> _Instructions to follow_:
Restate the data below word for word, omitting pictures.

> _Extracted data_:
# # # # #
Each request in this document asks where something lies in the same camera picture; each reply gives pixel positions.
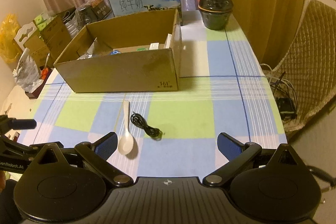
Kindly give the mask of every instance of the table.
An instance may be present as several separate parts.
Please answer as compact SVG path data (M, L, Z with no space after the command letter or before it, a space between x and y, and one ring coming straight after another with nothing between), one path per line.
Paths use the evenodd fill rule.
M198 11L184 13L178 92L75 94L53 71L31 111L35 130L22 131L30 145L60 141L64 147L124 133L123 100L130 111L164 132L155 141L130 123L135 148L108 159L130 175L202 178L227 162L216 139L226 132L263 148L286 143L280 115L258 61L231 16L226 31L207 29Z

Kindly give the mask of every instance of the yellow plastic bag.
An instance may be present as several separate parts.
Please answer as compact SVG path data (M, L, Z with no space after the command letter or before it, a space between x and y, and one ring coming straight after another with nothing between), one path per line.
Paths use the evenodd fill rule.
M10 64L18 60L22 54L22 50L15 42L14 37L17 31L20 30L17 16L13 14L7 15L0 26L0 56L7 63Z

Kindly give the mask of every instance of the coiled black cable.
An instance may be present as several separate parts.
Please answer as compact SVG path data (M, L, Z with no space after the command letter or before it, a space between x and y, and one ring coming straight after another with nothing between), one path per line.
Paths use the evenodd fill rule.
M131 115L131 122L134 124L136 127L141 128L145 130L146 134L150 136L151 138L157 138L159 137L161 131L158 128L153 128L150 127L144 117L142 117L139 113L133 112Z

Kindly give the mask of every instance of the white spoon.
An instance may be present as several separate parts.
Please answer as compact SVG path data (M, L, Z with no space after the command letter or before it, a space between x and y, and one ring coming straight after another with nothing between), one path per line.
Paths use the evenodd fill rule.
M121 137L118 143L118 151L122 155L127 155L132 151L134 139L129 132L129 101L124 101L124 121L125 121L125 135Z

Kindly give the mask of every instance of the quilted fabric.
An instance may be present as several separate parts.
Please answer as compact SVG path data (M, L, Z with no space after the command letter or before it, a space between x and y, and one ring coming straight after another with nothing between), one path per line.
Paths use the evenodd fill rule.
M336 94L335 34L336 10L311 0L288 52L273 70L274 75L286 72L297 95L298 116L285 122L286 134L301 129Z

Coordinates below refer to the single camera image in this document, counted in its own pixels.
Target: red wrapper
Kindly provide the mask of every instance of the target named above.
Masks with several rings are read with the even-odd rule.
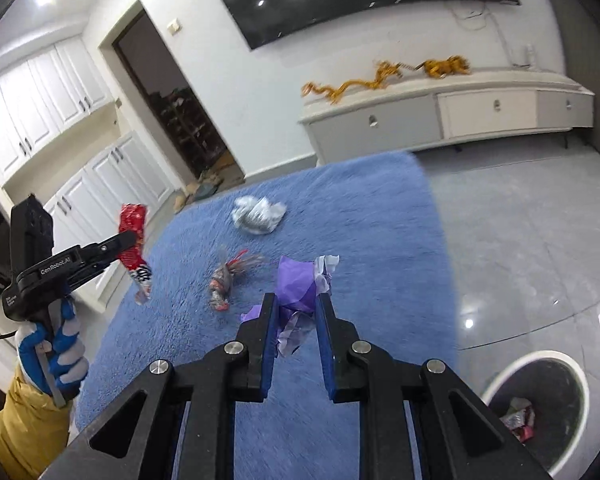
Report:
[[[144,247],[144,220],[146,218],[146,206],[142,204],[125,204],[120,211],[120,228],[118,232],[133,231],[138,240],[136,244],[120,253],[118,259],[126,267],[131,277],[140,287],[140,296],[136,301],[144,303],[151,295],[152,270],[147,262],[142,258],[142,248]]]

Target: golden dragon figurine
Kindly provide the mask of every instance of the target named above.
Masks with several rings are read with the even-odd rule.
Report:
[[[315,94],[326,94],[325,97],[331,101],[331,104],[336,104],[342,97],[342,94],[347,91],[350,86],[363,86],[371,90],[386,88],[385,81],[391,76],[398,78],[402,77],[401,68],[416,71],[424,68],[425,73],[432,78],[442,78],[448,74],[470,74],[469,62],[462,56],[451,56],[445,60],[427,59],[418,66],[411,66],[404,63],[391,63],[389,61],[381,61],[376,69],[376,78],[373,81],[365,81],[363,79],[350,79],[345,81],[340,88],[335,89],[333,86],[320,86],[316,83],[309,82],[302,86],[302,97],[306,97],[311,92]]]

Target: white drawer
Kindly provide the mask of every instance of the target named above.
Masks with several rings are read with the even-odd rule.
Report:
[[[538,127],[535,90],[454,92],[438,101],[445,138]]]
[[[438,142],[433,95],[379,104],[307,125],[324,163]]]
[[[538,127],[593,126],[593,95],[578,92],[538,90]]]

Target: crumpled purple paper
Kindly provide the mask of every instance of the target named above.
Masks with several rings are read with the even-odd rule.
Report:
[[[280,308],[278,352],[288,357],[295,352],[315,328],[315,298],[331,288],[331,274],[339,256],[319,256],[313,262],[297,262],[286,256],[278,264],[275,294]],[[253,305],[240,321],[256,319],[261,305]]]

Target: light switch
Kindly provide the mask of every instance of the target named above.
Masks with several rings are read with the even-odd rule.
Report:
[[[167,25],[167,29],[169,30],[169,32],[171,33],[172,36],[177,34],[181,28],[182,28],[182,25],[180,24],[180,22],[177,18],[175,20],[173,20],[169,25]]]

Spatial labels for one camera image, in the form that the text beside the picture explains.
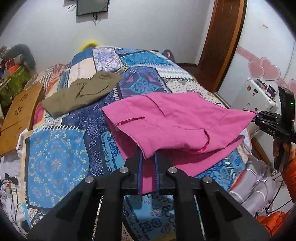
# # # # #
> _Answer to the exercise_:
Each request in this document asks where something lies in the same camera picture; each reply gives pixel positions.
Kindly give the mask of every instance of the table.
An instance may be present as several separate parts.
Please answer as compact SVG path data (M, L, Z with no space after the command letter or before it, a space between x and y, and one ring coming straight after another with nothing between), one path per line.
Paths use the evenodd fill rule.
M198 11L184 13L178 92L75 94L53 71L31 111L35 130L22 131L30 145L60 141L64 147L124 133L123 100L130 111L164 132L155 141L130 123L135 148L108 159L130 175L202 178L227 162L216 139L226 132L263 148L286 143L280 115L258 61L231 16L226 31L207 29Z

Kindly give the mask of every instance of the yellow plastic bag.
An instance may be present as several separate parts.
Please answer as compact SVG path data (M, L, Z with no space after the command letter or before it, a space between x and y, and one ring coming straight after another with nothing between), one path per line.
Paths use the evenodd fill rule.
M10 64L18 60L22 54L22 50L15 42L14 37L17 31L20 30L17 16L13 14L7 15L0 26L0 56L7 63Z

Kindly give the mask of every instance of the coiled black cable.
An instance may be present as several separate parts.
Please answer as compact SVG path data (M, L, Z with no space after the command letter or before it, a space between x and y, and one ring coming straight after another with nothing between), one path per line.
Paths use the evenodd fill rule.
M131 115L131 122L134 124L136 127L141 128L145 130L146 134L150 136L151 138L157 138L159 137L161 131L158 128L153 128L150 127L144 117L142 117L139 113L133 112Z

Kindly give the mask of every instance of the white spoon.
An instance may be present as several separate parts.
Please answer as compact SVG path data (M, L, Z with no space after the command letter or before it, a space between x and y, and one ring coming straight after another with nothing between), one path per line.
Paths use the evenodd fill rule.
M121 137L118 143L118 151L122 155L127 155L132 151L134 139L129 132L129 101L124 101L124 121L125 121L125 135Z

Kindly give the mask of every instance of the quilted fabric.
An instance may be present as several separate parts.
Please answer as compact SVG path data (M, L, Z with no space after the command letter or before it, a space between x and y, and one ring coming straight after another with nothing between), one path per line.
Paths use the evenodd fill rule.
M336 94L335 34L336 10L311 0L288 52L273 70L274 75L286 72L297 95L298 116L285 122L286 134L301 129Z

Coordinates below refer to the single camera image in this document, counted in its own pixels.
Target: red wrapper
Kindly provide the mask of every instance of the target named above.
Masks with several rings are read with the even-odd rule.
Report:
[[[144,247],[144,220],[146,218],[146,206],[142,204],[125,204],[120,211],[120,228],[118,232],[133,231],[138,240],[136,244],[120,253],[118,259],[126,267],[131,277],[140,287],[140,296],[136,301],[144,303],[151,295],[152,270],[147,262],[142,258],[142,248]]]

Target: golden dragon figurine
Kindly provide the mask of every instance of the target named above.
Masks with several rings are read with the even-odd rule.
Report:
[[[315,94],[326,94],[325,97],[331,101],[331,104],[336,104],[342,97],[342,94],[347,91],[350,86],[363,86],[371,90],[386,88],[385,81],[391,76],[398,78],[402,77],[401,68],[416,71],[424,68],[425,73],[432,78],[442,78],[448,74],[470,74],[469,62],[462,56],[451,56],[445,60],[427,59],[418,66],[411,66],[404,63],[391,63],[389,61],[381,61],[376,69],[376,78],[373,81],[365,81],[363,79],[350,79],[345,81],[340,88],[335,89],[333,86],[320,86],[316,83],[309,82],[302,86],[302,97],[306,97],[311,92]]]

Target: white drawer
Kindly provide the mask of every instance of the target named above.
Masks with several rings are read with the even-odd rule.
Report:
[[[538,127],[535,90],[454,92],[438,101],[445,138]]]
[[[438,142],[433,95],[379,104],[307,125],[324,163]]]
[[[538,127],[593,126],[593,95],[578,92],[538,90]]]

Target: crumpled purple paper
Kindly provide the mask of every instance of the target named above.
Masks with several rings are read with the even-odd rule.
Report:
[[[280,308],[278,352],[288,357],[295,352],[315,328],[315,298],[331,288],[331,274],[339,256],[319,256],[313,262],[297,262],[286,256],[278,264],[275,294]],[[253,305],[240,321],[256,319],[261,305]]]

Target: light switch
Kindly provide the mask of every instance of the target named above.
Masks with several rings are read with the even-odd rule.
Report:
[[[167,25],[167,29],[169,30],[169,32],[171,33],[172,36],[177,34],[181,28],[182,28],[182,25],[180,24],[180,22],[177,18],[175,20],[173,20],[169,25]]]

Spatial labels for one camera image, in the form that the text beside the picture explains.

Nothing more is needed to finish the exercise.